* What is required: Whenever the string "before" turns up in a line of the data below, copy that line.

┄┄┄┄┄┄┄┄┄┄

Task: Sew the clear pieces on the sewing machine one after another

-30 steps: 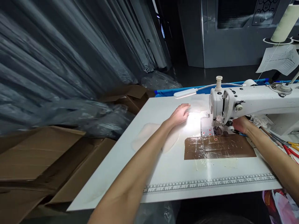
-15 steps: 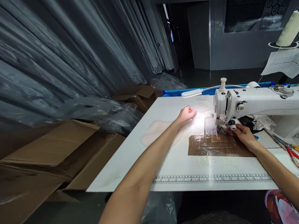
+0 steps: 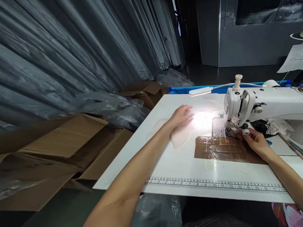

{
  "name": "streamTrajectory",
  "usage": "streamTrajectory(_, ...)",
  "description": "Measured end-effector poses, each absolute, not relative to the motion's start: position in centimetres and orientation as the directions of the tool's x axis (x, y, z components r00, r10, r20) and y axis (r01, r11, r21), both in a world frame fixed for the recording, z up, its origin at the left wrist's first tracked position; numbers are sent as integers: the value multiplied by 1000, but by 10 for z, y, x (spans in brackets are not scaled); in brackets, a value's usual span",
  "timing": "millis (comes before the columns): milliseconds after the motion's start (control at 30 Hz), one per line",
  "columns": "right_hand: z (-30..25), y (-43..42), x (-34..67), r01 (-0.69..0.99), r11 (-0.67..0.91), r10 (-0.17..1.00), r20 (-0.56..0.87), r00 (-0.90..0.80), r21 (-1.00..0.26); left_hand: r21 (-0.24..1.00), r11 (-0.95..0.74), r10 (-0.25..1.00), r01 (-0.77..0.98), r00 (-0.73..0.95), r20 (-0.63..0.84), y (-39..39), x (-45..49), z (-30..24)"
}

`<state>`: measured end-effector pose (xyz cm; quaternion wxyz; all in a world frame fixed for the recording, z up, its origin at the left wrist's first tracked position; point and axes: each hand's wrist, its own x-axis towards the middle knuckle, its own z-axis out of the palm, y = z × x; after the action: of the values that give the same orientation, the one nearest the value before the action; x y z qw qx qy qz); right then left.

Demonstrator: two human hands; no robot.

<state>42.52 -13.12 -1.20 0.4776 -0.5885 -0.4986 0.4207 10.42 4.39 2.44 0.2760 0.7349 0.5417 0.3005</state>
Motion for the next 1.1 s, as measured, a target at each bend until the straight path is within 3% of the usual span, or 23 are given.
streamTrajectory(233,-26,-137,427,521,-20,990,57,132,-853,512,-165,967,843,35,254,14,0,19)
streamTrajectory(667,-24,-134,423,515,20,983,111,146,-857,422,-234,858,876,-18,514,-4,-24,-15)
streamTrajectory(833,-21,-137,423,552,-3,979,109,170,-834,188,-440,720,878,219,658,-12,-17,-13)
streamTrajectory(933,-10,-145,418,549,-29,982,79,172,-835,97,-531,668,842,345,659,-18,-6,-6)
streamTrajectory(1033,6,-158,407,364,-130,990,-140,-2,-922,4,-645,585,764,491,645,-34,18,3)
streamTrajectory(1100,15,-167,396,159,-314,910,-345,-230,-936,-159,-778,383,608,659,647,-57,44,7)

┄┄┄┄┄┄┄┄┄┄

* Output for this task:
  "timing": "millis (comes before the columns): milliseconds after the motion's start (control at 30 Hz), one per line",
`<state>`: measured end-effector pose (xyz cm; quaternion wxyz; all in a world frame fixed for the recording, z up, its origin at the left wrist's first tracked position; point and axes: each hand's wrist, its own x-axis towards the middle knuckle, its own z-axis out of the palm, y = z × x; after the action: of the values that give the same orientation, the one nearest the value before the action; x y z qw qx qy qz); right then left.

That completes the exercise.